EMI announces new team

Having had a terrible Christmas, and indeed, a fairly rotten 2006, EMI axed its top management a couple of weeks ago. It's needed; after all, a record label which really built its hopes for the year on the back of Robbie Williams, Janet Jackson and Keith Urban clearly needs to take a new direction.

Instead, of course, EMI has chosen to promote from within the same team as has been running the ship into the ground.

Thus, Eric Nicoli moves to expand his role. He's been executive chairman of EMI for years; now, he's become CEO. Before he joined EMI, he wasn't entirely without links to the music industry - United Biscuits had owned the Linda McCartney brand name while he was in charge there.

JF Cellion has been promoted from being in charge of Europe to chairman & CEO, EMI Music International. Before Cellion joined EMI, he was with Sega, overseeing the launch of the Dreamcast and pumping twelve million quid into sponsoring Arsenal to promote it. Money, we're sure, well spent.

It's certainly a powerful sounding team.

Celebrity Big Brother: Let's not forget the real victim here

Since we last mentioned Celebrity Big Brother, the story has grown and grown - there was a strange moment last night when you could flick between E4 and BBC One, and Russell Brand and David Dimbleby were both inviting an audience to ask famous faces about the goings on in the house.

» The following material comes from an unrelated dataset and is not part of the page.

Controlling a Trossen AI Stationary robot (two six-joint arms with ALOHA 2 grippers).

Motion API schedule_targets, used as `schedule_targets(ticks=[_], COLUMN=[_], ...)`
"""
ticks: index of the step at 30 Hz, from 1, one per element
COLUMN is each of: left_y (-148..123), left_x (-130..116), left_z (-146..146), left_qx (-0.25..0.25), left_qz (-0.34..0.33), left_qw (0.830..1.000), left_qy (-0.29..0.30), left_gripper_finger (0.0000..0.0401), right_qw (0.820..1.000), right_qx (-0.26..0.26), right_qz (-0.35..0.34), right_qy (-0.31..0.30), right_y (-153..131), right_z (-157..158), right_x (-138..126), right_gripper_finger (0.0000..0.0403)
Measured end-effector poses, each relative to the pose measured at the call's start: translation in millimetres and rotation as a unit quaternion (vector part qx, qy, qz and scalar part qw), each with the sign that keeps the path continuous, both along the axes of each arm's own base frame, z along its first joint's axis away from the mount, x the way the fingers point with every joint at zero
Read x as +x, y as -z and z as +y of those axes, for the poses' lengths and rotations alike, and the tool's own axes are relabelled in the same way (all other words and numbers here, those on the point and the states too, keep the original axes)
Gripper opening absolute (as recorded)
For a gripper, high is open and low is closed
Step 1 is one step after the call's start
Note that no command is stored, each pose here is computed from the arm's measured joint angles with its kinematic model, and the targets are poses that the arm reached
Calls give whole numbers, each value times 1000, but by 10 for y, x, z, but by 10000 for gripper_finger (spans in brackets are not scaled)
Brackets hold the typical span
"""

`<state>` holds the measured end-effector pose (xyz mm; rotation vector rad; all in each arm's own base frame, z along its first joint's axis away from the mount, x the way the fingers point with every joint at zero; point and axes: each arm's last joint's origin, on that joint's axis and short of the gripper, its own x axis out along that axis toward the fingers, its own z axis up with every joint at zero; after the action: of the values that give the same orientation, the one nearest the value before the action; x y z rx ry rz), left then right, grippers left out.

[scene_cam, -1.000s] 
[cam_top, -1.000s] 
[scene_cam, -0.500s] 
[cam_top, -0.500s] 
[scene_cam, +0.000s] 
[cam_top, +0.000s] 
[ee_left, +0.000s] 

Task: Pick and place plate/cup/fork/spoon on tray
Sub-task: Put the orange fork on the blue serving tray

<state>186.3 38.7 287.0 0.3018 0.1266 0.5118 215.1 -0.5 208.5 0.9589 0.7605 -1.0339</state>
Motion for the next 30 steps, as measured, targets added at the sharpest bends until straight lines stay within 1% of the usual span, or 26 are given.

David Cameron has pretty much defined his leadership by suggesting that the answer to the complex questions raised by the programme is to "not watch it" - the Tories, of course, have long responded to racism by looking the other way and pretending it isn't happening, so we shouldn't be surprised.

And Gordon Brown, trying to hide his glee that it's helped raise the profile of his visit to India to the front end of the new bulletins, snorts that he prefers the X-Factor.

Gordon likes a programme where the talented usually lose the big prize to someone a bit vapid but who looks good on TV? What can he find to enjoy there?

Very little of the coverage and debate seems able to define itself clearly: are people objecting to the programme, or are they objecting to the behaviour of Goody, that woman out of Zoo and Jo O'Meara? Isn't this the first time that Big Brother has actually done what it told us it wanted to, and really shown us what British society is really like? Channel 4 could argue, should they wish, that the programme isn't endorsing the behaviour and that there is a public interest in showing the way some people might behave when they're not appearing in anti-bullying campaigns. Of course, to do that, the network would have to admit that there's something nasty at the base of the bullying - but then it would have to explain why it hadn't followed the rules of the programme and put a stop to it.

As their careers tank, friends of the three women are popping up all over the media to insist how they haven't got a racist bone in their bodies, and how some of the people they have sometimes seen in the street might be a bit German or something.

A petition on PetitionOnline calls for us to care for the real victim here: Jo O'Meara, apparently:

We have witnessed Jo stand up for Shilpa, but also be dragged into Jade and Danielles bitching conversations, in which she doesnt seem to say anything (to avoid conflict with them) except look as though she is agreeing. She is now being seen as part of this gang by the outside world and this is just not her! The two things in life Jo is most against is racism and bullying. She has suffered herself in her younger years from bullying and would never dream of doing it to another. As for racist, this she is definatly not as some of her own family are of the Indian origin.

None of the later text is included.